• [WORK TO BE COMPLETED]
Write the data out again exactly, dropping any images it holds.

• [INPUT DATA]

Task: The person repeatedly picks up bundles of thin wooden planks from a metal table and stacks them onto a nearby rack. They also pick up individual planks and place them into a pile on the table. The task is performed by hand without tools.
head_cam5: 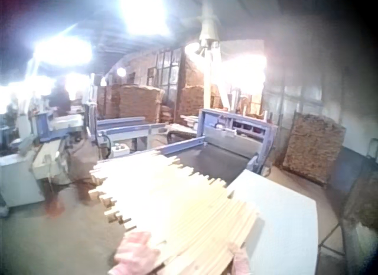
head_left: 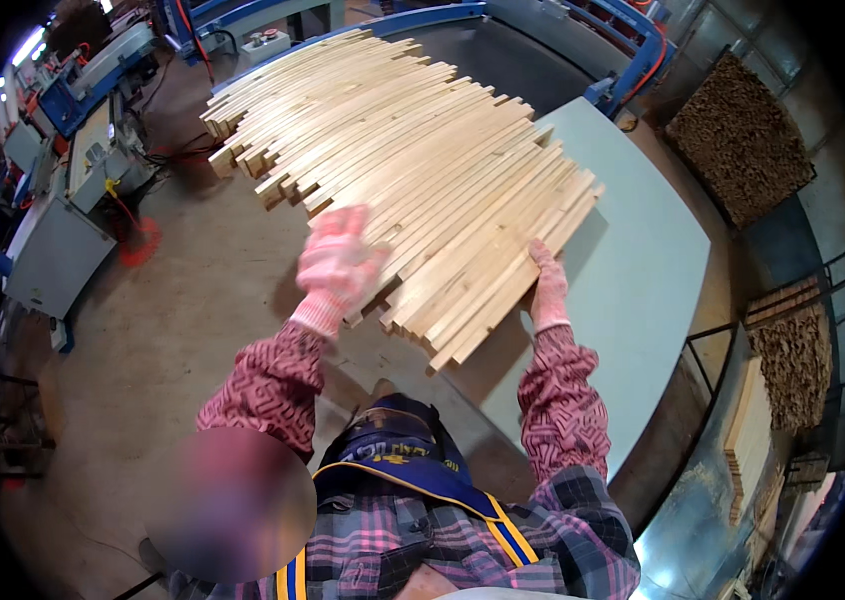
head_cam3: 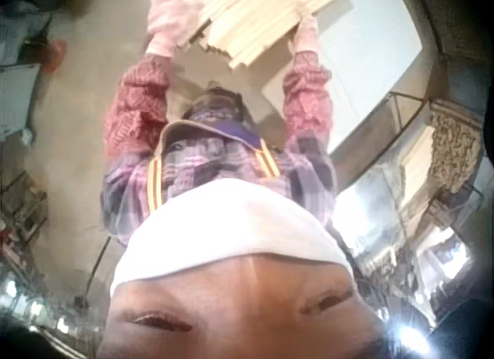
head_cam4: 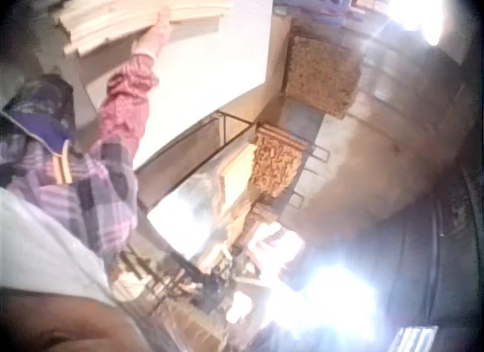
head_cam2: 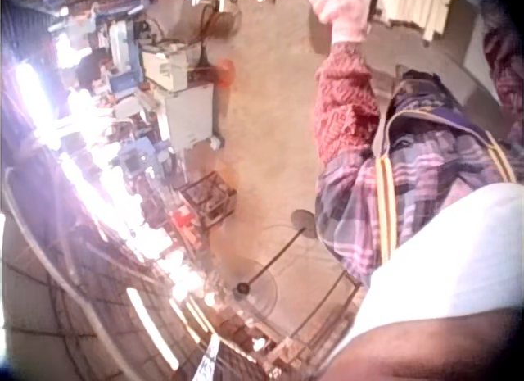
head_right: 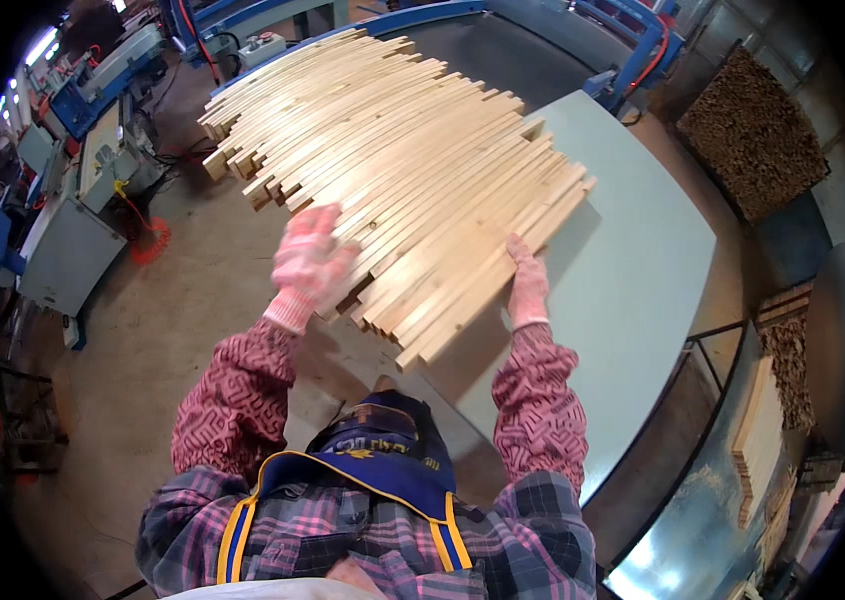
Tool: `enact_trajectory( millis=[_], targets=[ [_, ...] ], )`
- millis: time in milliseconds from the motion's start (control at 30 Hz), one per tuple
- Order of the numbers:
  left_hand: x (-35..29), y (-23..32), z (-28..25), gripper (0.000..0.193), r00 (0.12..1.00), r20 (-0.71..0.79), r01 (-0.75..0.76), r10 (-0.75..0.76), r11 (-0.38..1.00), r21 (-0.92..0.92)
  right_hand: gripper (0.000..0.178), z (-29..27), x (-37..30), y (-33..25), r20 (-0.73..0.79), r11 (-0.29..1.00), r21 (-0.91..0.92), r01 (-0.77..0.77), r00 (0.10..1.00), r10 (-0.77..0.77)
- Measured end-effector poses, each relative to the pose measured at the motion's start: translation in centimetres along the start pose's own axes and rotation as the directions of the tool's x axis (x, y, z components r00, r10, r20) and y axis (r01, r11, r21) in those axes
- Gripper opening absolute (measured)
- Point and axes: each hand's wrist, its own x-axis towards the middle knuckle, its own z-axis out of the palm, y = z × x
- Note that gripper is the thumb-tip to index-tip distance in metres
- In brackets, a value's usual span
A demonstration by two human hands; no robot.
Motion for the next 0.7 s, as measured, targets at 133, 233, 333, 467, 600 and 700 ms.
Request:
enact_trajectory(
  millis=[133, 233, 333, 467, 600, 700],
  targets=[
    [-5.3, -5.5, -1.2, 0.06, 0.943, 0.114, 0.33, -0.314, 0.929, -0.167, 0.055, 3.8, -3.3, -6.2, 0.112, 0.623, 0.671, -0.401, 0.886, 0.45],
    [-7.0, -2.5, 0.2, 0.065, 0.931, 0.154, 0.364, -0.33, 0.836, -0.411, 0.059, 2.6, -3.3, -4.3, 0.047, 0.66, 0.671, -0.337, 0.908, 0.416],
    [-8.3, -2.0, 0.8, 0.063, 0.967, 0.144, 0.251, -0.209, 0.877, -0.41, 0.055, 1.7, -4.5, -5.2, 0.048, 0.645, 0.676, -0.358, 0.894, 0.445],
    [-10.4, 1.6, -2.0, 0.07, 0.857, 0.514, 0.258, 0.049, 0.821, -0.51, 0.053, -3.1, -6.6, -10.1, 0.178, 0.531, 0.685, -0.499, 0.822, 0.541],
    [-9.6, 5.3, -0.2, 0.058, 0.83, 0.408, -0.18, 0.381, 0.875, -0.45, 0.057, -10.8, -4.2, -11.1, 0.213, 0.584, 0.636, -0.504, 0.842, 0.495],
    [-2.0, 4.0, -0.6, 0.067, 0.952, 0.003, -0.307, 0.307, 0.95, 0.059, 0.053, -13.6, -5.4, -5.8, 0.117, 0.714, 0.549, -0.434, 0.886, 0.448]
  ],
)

• [SOLUTION TO THIS PROBLEM]
Task: The person repeatedly picks up bundles of thin wooden planks from a metal table and stacks them onto a nearby rack. They also pick up individual planks and place them into a pile on the table. The task is performed by hand without tools.
head_cam5: 
head_left: 
head_cam3: 
head_cam4: 
head_cam2: 
head_right: 
Tool: `enact_trajectory( millis=[_], targets=[ [_, ...] ], )`
- millis: time in milliseconds from the motion's start (control at 30 Hz), one per tuple
- Order of the numbers:
  left_hand: x (-35..29), y (-23..32), z (-28..25), gripper (0.000..0.193), r00 (0.12..1.00), r20 (-0.71..0.79), r01 (-0.75..0.76), r10 (-0.75..0.76), r11 (-0.38..1.00), r21 (-0.92..0.92)
  right_hand: gripper (0.000..0.178), z (-29..27), x (-37..30), y (-33..25), r20 (-0.73..0.79), r11 (-0.29..1.00), r21 (-0.91..0.92), r01 (-0.77..0.77), r00 (0.10..1.00), r10 (-0.77..0.77)
- Measured end-effector poses, each relative to the pose measured at the motion's start: translation in centimetres along the start pose's own axes and rotation as the directions of the tool's x axis (x, y, z components r00, r10, r20) and y axis (r01, r11, r21) in those axes
- Gripper opening absolute (measured)
- Point and axes: each hand's wrist, its own x-axis towards the middle knuckle, its own z-axis out of the palm, y = z × x
- Note that gripper is the thumb-tip to index-tip distance in metres
- In brackets, a value's usual span
A demonstration by two human hands; no robot.
Motion for the next 0.7 s, as measured, targets at 133, 233, 333, 467, 600 and 700 ms.
Request:
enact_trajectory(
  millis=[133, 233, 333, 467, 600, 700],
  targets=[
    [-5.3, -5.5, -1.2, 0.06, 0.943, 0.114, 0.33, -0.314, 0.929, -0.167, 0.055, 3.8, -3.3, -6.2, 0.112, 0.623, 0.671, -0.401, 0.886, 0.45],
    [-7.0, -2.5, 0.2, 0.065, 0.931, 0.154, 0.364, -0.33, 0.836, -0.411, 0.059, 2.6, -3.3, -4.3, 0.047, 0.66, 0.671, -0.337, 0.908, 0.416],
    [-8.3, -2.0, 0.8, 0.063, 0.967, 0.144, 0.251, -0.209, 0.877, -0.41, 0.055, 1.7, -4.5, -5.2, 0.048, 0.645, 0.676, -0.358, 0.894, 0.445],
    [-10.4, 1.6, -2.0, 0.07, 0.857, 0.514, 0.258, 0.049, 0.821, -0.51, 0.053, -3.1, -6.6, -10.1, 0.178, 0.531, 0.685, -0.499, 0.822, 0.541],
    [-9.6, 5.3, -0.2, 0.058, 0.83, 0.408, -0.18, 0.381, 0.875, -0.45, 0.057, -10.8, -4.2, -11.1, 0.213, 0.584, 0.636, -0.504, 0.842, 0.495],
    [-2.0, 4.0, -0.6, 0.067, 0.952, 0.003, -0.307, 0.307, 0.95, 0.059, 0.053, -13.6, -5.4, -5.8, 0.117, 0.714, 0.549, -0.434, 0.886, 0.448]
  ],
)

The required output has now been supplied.